• INSTRUCTIONS TO FOLLOW
For this exercise, repeat the listing below from its first line through the line containing "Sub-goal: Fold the", exactly as written.

____ PROVIDED MATERIAL

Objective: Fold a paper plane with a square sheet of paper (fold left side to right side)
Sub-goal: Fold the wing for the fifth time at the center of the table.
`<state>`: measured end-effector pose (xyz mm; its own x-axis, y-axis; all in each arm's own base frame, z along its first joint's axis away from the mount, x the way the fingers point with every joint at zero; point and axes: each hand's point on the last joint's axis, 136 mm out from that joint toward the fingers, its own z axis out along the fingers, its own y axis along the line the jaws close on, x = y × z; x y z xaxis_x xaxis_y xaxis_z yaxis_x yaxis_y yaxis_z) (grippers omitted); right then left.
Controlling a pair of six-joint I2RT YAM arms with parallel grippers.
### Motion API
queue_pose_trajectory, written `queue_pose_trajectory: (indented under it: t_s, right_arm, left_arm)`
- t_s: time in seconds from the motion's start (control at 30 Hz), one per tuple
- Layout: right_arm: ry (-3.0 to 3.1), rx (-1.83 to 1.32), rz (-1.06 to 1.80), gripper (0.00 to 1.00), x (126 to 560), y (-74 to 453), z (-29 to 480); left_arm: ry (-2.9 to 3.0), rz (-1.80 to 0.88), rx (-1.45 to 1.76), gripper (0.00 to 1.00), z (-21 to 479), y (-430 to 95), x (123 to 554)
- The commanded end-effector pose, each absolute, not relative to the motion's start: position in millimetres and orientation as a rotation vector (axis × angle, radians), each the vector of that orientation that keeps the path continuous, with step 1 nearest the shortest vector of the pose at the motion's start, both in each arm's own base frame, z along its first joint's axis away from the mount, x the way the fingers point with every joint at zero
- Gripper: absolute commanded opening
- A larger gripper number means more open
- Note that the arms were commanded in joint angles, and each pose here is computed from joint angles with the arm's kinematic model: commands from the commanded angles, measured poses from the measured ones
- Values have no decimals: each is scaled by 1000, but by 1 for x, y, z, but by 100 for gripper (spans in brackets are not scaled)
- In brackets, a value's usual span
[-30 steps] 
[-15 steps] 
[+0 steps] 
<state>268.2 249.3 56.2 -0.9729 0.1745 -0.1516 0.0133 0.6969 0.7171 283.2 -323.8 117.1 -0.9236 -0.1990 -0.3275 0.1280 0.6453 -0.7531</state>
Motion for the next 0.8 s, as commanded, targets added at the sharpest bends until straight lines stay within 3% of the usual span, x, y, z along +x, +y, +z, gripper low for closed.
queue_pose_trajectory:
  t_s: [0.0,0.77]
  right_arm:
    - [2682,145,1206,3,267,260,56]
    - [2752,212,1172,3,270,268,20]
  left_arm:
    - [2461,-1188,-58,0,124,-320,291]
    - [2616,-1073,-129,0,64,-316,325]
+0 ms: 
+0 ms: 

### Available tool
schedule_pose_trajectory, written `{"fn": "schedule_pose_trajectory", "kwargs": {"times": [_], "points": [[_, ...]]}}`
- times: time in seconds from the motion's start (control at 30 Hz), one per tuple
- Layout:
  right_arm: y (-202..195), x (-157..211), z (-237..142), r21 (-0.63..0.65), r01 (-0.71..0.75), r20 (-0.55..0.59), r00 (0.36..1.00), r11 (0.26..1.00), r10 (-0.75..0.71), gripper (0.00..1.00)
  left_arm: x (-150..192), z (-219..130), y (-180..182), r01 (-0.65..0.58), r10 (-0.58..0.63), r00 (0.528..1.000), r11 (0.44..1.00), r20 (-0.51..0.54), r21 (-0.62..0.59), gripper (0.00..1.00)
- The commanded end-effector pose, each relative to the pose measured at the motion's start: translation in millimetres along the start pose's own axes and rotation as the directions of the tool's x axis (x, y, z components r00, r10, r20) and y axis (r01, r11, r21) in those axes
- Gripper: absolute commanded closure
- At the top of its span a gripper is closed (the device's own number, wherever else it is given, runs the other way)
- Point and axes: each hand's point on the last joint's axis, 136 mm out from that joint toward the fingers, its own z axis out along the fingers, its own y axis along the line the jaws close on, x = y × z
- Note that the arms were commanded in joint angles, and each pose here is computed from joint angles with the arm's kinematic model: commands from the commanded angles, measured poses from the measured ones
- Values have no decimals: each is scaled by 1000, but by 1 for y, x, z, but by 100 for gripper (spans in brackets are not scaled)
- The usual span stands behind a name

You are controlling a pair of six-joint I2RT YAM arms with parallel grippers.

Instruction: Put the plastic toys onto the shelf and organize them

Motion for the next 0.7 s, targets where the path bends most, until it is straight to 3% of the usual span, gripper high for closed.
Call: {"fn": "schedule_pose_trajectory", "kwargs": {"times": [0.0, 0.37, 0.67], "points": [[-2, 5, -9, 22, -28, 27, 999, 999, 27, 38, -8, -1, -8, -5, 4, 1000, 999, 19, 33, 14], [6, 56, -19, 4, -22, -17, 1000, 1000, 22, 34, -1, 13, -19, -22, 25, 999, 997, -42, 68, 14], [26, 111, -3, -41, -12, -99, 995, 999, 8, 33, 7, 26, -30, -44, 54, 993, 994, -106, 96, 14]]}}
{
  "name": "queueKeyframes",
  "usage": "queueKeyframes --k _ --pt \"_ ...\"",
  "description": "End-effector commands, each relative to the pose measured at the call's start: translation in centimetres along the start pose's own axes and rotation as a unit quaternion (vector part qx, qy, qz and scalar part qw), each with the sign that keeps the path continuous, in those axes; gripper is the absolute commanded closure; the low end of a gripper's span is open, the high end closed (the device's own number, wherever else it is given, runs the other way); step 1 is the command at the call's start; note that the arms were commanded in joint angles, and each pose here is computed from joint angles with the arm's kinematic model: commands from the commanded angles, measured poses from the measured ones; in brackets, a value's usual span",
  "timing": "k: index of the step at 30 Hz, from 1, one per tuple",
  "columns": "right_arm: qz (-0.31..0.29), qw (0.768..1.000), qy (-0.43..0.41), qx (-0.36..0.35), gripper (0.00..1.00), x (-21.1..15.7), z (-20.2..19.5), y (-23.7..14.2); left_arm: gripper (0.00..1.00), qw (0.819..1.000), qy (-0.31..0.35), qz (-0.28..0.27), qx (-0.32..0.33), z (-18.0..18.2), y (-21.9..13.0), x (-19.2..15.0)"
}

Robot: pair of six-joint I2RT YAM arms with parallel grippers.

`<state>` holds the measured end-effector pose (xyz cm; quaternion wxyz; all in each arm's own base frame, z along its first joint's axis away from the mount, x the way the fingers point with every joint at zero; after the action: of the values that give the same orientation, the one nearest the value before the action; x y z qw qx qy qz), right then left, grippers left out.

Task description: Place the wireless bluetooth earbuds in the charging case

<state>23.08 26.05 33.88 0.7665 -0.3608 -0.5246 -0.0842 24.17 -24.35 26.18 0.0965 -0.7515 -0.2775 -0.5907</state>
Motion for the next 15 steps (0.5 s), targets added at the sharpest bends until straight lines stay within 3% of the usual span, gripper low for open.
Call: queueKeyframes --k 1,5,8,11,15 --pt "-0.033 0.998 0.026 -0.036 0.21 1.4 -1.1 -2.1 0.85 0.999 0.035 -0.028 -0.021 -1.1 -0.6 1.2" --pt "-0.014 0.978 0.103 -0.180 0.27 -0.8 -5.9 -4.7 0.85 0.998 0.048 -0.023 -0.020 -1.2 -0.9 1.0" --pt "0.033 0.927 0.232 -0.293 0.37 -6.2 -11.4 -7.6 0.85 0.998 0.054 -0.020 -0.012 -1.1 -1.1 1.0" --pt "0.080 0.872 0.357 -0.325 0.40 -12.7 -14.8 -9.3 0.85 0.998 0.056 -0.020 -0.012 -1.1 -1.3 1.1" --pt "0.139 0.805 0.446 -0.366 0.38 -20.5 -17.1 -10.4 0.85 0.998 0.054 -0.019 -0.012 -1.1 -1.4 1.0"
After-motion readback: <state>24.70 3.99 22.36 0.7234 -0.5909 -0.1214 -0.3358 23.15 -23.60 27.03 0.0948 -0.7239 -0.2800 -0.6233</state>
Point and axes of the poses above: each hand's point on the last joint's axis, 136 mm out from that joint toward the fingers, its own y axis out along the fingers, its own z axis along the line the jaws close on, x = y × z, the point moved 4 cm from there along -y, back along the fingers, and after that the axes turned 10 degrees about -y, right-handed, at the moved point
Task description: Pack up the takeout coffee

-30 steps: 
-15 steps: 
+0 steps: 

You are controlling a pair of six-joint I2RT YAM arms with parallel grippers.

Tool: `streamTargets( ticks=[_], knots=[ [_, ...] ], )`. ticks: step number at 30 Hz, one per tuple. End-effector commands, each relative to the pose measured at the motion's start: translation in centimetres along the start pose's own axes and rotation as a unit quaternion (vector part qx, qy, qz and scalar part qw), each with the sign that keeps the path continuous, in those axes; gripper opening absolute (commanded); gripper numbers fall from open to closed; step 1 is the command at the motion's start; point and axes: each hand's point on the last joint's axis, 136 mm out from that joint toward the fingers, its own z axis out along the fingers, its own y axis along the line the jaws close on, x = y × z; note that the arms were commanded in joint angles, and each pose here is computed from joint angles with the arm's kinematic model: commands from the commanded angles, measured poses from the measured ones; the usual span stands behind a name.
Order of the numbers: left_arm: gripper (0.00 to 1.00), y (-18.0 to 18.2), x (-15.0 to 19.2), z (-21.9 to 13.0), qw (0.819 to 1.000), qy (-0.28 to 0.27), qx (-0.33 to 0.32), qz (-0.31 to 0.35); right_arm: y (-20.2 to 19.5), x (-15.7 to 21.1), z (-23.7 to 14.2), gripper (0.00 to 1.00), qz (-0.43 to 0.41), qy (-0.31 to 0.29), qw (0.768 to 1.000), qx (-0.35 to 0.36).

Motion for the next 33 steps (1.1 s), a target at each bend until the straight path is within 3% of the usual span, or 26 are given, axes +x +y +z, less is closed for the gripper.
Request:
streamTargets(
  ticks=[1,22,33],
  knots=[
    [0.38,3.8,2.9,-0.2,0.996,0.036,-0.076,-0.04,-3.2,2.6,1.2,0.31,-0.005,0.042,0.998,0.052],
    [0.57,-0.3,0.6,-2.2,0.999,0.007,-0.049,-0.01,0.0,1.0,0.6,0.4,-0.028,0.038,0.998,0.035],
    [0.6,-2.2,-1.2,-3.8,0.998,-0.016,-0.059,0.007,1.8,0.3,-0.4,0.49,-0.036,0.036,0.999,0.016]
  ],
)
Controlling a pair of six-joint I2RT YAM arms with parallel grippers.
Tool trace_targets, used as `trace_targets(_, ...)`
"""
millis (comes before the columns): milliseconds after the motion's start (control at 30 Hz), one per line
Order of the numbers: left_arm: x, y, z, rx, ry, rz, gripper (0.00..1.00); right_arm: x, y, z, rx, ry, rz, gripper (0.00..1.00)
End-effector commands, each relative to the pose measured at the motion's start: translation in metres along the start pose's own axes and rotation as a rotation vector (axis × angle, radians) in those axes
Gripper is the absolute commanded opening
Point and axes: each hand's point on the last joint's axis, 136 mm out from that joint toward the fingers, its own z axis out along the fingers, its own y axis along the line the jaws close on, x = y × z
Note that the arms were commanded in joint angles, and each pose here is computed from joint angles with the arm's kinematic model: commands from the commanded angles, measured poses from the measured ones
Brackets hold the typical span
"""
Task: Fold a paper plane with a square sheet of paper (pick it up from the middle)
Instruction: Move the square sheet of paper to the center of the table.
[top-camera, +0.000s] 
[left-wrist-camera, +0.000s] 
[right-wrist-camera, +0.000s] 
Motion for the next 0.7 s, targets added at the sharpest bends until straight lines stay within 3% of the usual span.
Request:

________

• YOUR RESPONSE
Objective: Fold a paper plane with a square sheet of paper (fold left side to right side)
Sub-goal: Fold the wing for the fifth time at the center of the table.

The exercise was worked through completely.